BEGIN
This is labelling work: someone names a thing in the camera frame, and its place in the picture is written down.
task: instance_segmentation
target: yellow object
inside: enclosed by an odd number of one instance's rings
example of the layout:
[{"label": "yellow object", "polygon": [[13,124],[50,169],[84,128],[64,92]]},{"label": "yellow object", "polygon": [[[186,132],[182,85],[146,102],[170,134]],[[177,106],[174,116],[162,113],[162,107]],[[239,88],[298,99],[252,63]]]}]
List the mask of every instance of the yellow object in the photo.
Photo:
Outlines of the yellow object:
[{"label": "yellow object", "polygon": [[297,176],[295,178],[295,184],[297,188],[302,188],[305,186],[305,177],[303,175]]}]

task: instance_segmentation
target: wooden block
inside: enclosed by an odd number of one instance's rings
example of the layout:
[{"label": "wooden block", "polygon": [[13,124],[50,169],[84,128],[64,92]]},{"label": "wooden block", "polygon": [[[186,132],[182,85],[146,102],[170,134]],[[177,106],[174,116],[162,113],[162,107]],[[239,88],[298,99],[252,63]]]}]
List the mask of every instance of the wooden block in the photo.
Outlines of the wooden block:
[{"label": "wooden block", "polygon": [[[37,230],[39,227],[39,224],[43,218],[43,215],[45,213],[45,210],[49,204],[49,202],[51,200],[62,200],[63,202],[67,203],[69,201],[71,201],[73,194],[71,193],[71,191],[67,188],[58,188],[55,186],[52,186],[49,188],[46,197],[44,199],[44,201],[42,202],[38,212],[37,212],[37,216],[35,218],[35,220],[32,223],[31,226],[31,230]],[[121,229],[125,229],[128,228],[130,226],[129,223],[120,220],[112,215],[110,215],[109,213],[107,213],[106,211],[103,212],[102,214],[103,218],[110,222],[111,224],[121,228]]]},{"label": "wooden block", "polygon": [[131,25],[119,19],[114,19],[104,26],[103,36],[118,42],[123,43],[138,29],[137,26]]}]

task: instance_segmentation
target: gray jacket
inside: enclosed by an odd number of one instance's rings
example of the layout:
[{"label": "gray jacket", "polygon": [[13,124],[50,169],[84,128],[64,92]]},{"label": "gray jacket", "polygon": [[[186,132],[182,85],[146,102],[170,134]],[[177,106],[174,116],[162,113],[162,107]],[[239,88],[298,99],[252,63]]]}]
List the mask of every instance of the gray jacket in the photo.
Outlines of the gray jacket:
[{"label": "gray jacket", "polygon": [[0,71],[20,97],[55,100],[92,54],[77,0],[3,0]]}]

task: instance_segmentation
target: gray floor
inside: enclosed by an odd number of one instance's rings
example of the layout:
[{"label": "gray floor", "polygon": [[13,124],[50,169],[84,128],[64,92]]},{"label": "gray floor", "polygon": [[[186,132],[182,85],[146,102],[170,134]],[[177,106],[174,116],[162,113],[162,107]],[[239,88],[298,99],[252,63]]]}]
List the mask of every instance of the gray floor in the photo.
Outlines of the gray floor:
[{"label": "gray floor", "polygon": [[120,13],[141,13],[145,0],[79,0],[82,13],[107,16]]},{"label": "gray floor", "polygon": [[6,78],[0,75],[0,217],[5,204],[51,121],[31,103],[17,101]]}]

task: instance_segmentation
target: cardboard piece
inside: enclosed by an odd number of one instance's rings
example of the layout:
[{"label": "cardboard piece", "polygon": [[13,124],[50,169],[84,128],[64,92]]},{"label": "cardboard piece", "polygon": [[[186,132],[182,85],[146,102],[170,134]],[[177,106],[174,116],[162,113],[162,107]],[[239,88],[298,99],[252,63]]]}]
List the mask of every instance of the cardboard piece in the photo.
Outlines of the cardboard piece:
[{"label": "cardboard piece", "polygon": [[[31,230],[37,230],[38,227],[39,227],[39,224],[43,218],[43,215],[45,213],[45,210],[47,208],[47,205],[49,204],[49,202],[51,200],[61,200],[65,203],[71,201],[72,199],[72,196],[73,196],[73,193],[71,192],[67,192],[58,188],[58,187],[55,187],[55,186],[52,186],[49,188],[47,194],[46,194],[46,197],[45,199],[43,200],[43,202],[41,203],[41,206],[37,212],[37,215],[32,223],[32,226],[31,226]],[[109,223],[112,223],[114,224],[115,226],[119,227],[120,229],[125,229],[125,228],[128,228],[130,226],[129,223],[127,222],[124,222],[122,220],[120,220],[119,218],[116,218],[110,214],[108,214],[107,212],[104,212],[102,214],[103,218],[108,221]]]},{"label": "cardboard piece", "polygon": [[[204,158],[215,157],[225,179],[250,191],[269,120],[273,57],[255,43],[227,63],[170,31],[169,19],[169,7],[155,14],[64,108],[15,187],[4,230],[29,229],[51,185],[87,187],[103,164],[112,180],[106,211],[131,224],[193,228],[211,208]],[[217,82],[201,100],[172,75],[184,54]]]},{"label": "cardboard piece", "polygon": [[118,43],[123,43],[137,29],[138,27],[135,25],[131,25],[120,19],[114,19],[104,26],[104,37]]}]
END
PROBLEM TO SOLVE —
Starting at the line that contains "target: wooden block" and stopping after the line that contains "List the mask of every instance of the wooden", write out every line exactly as it appears above, and no other line.

PROBLEM SOLUTION —
target: wooden block
inside: enclosed by an odd number of one instance's rings
example of the layout:
[{"label": "wooden block", "polygon": [[13,124],[50,169],[84,128],[64,92]]},{"label": "wooden block", "polygon": [[[186,132],[182,85],[146,102],[170,134]],[[177,106],[174,116],[162,113],[162,107]],[[239,88],[298,99],[252,63]]]}]
List the mask of every instance of the wooden block in the photo.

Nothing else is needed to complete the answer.